Repite a menudo y reza este versículo del cántico:

«Damos gracias a Dios, Padre de nuestro Señor Jesucristo» (v 3).

e) Para la lectura espiritual

¡Padre celestial! «No alejes de mí tu rostro» (Sal 27[26],9). Que vuelva a brillar ante mí a fin de que yo siga tu camino y no me extravíe cada vez más lejos de ti, allí donde tu Palabra ya no me podría alcanzar. ¡Oh!, que me hable tu voz y haz que yo la escuche, aunque, espantándome, tuviera que alcanzarme por los senderos de la perdición, donde enfermo y manchado en el espíritu viviría segregado y solo, lejos de la comunión contigo y de la sociedad de los hombres.

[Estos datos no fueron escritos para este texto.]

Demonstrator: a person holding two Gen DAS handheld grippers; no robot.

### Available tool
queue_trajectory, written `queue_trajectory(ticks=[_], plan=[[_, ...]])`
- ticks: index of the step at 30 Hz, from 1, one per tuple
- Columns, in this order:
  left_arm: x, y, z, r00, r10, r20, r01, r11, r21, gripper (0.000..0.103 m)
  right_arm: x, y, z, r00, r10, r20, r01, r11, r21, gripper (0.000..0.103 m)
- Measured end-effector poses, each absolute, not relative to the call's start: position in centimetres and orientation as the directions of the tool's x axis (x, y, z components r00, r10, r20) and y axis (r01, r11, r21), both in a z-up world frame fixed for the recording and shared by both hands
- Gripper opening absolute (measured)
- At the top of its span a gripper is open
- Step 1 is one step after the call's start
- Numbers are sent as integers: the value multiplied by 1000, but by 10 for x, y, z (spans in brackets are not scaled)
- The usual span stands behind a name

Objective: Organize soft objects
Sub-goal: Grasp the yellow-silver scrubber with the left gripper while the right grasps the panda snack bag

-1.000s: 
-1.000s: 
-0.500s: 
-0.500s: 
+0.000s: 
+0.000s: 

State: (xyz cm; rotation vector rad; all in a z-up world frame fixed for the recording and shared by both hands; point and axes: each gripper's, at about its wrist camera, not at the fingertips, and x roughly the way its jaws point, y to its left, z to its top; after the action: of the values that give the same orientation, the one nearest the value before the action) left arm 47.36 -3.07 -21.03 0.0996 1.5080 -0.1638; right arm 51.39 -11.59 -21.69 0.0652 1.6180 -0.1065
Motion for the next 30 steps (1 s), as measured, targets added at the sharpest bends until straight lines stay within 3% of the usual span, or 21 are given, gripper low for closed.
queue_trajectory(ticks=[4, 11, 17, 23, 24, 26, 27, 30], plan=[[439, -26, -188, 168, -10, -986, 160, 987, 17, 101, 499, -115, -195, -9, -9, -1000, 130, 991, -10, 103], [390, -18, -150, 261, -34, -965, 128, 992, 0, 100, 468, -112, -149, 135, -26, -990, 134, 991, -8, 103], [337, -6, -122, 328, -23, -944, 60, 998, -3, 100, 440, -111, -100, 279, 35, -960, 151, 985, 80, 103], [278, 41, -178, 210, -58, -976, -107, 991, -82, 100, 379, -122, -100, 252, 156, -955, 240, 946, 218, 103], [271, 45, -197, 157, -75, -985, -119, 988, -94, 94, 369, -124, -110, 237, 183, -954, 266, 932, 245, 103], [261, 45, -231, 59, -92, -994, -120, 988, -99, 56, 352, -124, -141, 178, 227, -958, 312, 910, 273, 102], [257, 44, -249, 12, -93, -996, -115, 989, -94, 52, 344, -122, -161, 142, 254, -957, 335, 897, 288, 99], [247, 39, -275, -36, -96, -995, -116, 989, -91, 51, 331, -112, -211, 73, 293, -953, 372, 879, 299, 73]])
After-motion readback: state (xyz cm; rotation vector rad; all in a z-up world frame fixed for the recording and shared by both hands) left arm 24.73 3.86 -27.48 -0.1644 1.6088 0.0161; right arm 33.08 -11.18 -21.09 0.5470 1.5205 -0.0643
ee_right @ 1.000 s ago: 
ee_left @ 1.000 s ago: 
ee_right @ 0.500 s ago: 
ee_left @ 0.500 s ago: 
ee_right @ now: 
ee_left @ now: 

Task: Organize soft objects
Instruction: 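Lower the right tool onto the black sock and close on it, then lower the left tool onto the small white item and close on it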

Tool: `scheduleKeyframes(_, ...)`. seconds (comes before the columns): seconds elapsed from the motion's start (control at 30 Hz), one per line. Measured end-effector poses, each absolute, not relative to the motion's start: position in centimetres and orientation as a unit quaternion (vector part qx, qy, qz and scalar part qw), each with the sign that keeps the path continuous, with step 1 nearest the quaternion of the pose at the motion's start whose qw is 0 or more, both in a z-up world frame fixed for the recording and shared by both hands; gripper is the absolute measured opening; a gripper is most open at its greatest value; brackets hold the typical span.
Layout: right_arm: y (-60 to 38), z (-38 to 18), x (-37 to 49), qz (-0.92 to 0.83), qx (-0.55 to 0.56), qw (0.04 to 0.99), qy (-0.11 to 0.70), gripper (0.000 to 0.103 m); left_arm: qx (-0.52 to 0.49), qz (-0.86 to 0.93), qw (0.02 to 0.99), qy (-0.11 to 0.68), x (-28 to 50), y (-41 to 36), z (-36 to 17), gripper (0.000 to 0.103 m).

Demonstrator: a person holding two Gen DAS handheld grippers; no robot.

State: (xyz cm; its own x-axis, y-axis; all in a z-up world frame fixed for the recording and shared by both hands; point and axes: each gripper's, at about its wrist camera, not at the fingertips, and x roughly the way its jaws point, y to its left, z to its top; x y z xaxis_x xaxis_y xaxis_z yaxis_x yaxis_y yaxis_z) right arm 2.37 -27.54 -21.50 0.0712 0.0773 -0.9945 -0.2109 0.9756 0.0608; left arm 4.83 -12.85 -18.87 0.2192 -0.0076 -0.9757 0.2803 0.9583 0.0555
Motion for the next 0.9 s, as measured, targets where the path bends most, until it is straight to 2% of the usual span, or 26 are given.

Oh Señor mío Jesucristo, tú que viniste al mundo a salvar a los que se habían perdido (Lc 19,10), que dejaste las noventa y nueve ovejas para ir en busca de la perdida (Mt 18,12), ven a buscarme por los senderos de mis extravíos, donde me escondo de ti y de los hombres. Haz, oh Pastor bueno, que yo también oiga tu voz suave y la siga. Tú, oh Espíritu Santo, intercede por mí con gemidos inenarrables (Rom 8,26), intercede por mí como Abrahán por Sodoma corrompida (Gn 18,16ss). Y si hay en mí un pensamiento puro, sólo un sentimiento menos malo, que se me prolongue el tiempo de la prueba como al árbol estéril (Lc 13,6ss).

¡Oh venerable Espíritu Santo! Tú que haces renacer a los muertos y rejuveneces a los viejos, renuévame también a mí y crea en mí un corazón nuevo (Sal 50,12). Tú que con los cuidados de una madre defiendes todo lo que aún brilla en mí de vida, mantenme ahora más adherido a él, mi Salvador y Redentor, para que una vez curado no le olvide, sino que vuelva atrás, como aquel único leproso (Lc 17,15ss), a aquel que me dio la vida y junto al cual puedo encontrar únicamente la salvación. Santifica mis obras y mis pensamientos de suerte que pueda considerarme su siervo ahora y por toda la eternidad (S. Kierkegaard, Diario 1834-1839, Morcelliana, Brescia 1980, pp. 181 ss. Existe edición española en Espasa-Calpe, Madrid 2000).